Heurigenjause © Donau NÖ Andreas Hofer

Mariandl, wine and apricots

A gourmet tour in the Wachau region

When there was no internet, no Netflix and no smartphone, as kids we sat in front of the TV on weekend afternoons and were regaled with old black and white home movies. Sometimes they were already colourful, but the content was the same: Simple stories with happy people in a beautiful Austrian landscape, very often in the Wachau. Then as now: I love Austrian homeland films and even as a child and teenager I was particularly taken with “Mariandl aus dem Wachauerlandl”. I still stand by it today: I know all three versions (the post-war film “Der Hofrat Geiger” from 1947 and the versions from the 1960s with Conny Froboess and Peter Weck) by heart, still do.

So on family trips to the Wachau, I can’t help but give my nieces, nephews and accompanying dogs important information like: “Look here, at the fountain in Krems-Stein, that’s where Conny Froboess watered her horse as Mariandl“, or “From here you have the same view as from the bench where Paul Hörbiger and Maria Andergast sat“, or even more exciting: “Peter Weck’s film car broke down here under Dürnstein Abbey directly on the Danube“. Well, I admit that these stories are of little interest to kids these days, but the Wachau is a great film set, even today – including the film set for Mankell’s “The Return of the Dancing Teacher”.
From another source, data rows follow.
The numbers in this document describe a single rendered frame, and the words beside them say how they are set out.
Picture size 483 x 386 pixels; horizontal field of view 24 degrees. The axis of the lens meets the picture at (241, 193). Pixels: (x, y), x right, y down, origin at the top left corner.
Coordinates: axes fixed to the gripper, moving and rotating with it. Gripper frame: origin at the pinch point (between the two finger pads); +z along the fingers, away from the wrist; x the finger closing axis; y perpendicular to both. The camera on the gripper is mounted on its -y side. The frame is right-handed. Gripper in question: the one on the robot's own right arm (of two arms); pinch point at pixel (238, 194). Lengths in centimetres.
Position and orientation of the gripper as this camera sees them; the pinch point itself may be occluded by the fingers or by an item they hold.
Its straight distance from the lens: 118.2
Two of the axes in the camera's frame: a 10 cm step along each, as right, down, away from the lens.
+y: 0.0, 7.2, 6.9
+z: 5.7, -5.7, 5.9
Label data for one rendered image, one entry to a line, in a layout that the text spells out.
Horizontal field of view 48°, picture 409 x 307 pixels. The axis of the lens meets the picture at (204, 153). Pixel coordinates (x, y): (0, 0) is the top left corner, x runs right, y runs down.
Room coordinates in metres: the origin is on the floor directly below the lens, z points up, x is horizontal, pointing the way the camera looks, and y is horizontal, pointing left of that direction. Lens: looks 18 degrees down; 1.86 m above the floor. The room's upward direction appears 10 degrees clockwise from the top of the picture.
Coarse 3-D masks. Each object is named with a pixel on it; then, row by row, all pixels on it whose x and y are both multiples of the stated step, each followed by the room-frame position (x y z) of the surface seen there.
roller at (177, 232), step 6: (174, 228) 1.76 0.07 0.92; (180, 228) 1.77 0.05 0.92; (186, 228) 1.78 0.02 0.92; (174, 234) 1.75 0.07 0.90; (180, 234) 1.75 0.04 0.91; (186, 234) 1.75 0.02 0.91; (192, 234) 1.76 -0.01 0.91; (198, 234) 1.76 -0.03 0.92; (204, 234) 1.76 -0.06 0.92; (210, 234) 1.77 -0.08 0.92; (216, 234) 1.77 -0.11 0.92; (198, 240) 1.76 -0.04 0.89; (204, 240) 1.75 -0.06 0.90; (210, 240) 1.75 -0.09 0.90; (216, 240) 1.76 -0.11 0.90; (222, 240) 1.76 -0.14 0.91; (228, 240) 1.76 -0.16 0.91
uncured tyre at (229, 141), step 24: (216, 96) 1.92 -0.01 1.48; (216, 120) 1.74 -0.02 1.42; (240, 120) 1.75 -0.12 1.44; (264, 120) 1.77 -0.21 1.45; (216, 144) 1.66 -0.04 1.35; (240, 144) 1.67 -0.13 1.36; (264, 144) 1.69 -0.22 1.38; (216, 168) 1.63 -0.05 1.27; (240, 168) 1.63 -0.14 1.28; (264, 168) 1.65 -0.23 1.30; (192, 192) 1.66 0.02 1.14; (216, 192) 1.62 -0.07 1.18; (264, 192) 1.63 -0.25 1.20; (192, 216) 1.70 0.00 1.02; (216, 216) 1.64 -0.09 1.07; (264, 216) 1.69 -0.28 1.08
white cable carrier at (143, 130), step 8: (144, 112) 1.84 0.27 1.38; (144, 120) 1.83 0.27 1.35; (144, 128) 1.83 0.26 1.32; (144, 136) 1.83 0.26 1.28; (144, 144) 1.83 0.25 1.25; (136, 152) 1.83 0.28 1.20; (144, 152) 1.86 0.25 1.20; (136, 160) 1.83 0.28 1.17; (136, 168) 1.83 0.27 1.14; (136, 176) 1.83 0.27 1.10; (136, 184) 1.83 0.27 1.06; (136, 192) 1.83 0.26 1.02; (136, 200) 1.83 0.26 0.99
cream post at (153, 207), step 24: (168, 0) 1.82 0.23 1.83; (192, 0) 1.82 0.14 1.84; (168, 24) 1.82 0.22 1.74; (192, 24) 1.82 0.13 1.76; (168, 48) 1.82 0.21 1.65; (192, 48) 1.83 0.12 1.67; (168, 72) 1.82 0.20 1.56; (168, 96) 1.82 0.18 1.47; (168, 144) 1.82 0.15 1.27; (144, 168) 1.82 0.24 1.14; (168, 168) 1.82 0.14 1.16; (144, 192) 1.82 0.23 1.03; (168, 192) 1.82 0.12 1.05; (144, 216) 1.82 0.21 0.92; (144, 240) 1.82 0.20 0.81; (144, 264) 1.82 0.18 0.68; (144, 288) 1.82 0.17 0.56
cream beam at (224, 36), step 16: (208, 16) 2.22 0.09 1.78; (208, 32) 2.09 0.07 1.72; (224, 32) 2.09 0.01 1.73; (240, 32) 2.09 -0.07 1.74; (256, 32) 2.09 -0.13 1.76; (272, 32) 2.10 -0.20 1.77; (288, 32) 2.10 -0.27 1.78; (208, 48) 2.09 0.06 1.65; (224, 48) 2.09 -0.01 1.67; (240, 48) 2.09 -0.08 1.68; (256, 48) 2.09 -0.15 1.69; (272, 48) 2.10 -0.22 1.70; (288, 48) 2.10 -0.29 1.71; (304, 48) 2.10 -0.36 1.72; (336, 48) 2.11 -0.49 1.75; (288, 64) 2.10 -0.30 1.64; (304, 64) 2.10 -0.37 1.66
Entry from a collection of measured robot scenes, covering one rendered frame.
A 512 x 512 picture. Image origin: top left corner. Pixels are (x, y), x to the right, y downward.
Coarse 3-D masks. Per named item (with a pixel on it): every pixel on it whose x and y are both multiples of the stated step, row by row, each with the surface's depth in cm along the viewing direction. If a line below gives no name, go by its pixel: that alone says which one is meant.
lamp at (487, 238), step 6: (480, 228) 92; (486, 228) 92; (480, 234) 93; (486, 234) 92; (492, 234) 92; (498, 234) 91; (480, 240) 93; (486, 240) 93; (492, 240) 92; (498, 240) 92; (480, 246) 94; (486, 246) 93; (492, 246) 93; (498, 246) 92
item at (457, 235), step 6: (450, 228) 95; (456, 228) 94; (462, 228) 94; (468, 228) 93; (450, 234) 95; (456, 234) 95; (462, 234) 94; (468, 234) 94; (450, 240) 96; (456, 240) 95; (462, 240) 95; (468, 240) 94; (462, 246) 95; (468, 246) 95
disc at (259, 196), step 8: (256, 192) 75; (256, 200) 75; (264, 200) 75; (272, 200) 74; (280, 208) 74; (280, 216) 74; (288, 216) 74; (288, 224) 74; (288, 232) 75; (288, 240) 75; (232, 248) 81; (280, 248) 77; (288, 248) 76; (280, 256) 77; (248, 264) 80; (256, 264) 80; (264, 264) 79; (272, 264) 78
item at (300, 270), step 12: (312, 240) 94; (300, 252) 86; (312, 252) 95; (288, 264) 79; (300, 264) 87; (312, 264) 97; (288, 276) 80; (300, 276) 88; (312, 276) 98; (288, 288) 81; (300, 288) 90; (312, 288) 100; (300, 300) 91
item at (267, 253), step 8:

Stay at the vintner’s, sit in the guest garden near the Danube, take a tour with the winegrower through his vineyards or simply stop at the Heuriger, drink a glass of Wachau DAC and eat some sandwich spreads: The Wachau is simply a picturesque and enjoyable feel-good region – especially in the warm months. And the filmmakers knew that just as well after the war as they do today. The “Starry Night in the Wachau” also enjoys immense popularity on TV – precisely because of this breath-taking setting in Rossatz with a view of the blue church tower of Dürnstein Abbey.  And if you spend the night in the Wachau at a winegrower’s, in a hotel in the vineyards or at a campsite, you always get this backdrop of steep vineyards for free. Which brings us to wine, the epitome of what the Wachau has always been and still is. Besides the “Mariandl aus dem Wachauerlandl”.

Wachau Wine

The wine-growing region of the Wachau – the narrow Danube valley between Krems and Melk in Lower Austria – stands for steep terraces and quite incomparable wines that have long found their lovers across all Austrian borders all over the world. Since the 2020 vintage, they too may be declared here as “Wachau DAC”. A wine-growing region with the status of a DAC area (“Districtus Austriae Controllatus”) – this means that the focus of the Wachau is on two specific varieties, namely Grüner Veltliner and Riesling, and this status is a special designation that has already been awarded to 15 specific DAC wine-growing regions in Austria. Top winemakers and top restaurateurs can be found in the Wachau almost at every turn – on both sides of the Danube. The well-known Vinea brands, namely Steinfeder, Federspiel and Smaragd, are particularly characteristic Wachau wines that have been marketed since 1984: Dry white wines without enrichment or noticeable influence of wood. The Wachau has 155 main and sub-vines – we cannot know them all, but the 1000 Eimer Berg in Spitz is particularly well known. Which brings us back to the Mariandl of 1947, because that is where Hofrat Geiger fell in love with the very first Mariandl, in Spitz on the Danube. You can read more about Austria’s best-known wine region online: www.oesterreichwein.at

The Wachau apricot

As far as I remember, the apricot or the enjoyment of the apricot does not appear in any Mariandl film. However, the apricot blossom in the Wachau is usually a real tourist “bestseller” every spring: bus groups and carloads of people want to be there when the apricot blossoms of more than 100,000 apricot trees are fragrant and make the landscape even more picturesque with their white blossom. In 2020, unfortunately, the apricot harvest in July was not so great: Eight very severe frost nights in March and April destroyed 90% of the long-awaited harvest this year – a “total failure” for the fruit growers. The apricot products, however, are still available: chutneys, jams, jams, noble brandies or the highly sought-after apricot liqueur in various versions and much more – these and other regional souvenirs have enjoyed great popularity on a trip to the Wachau for decades.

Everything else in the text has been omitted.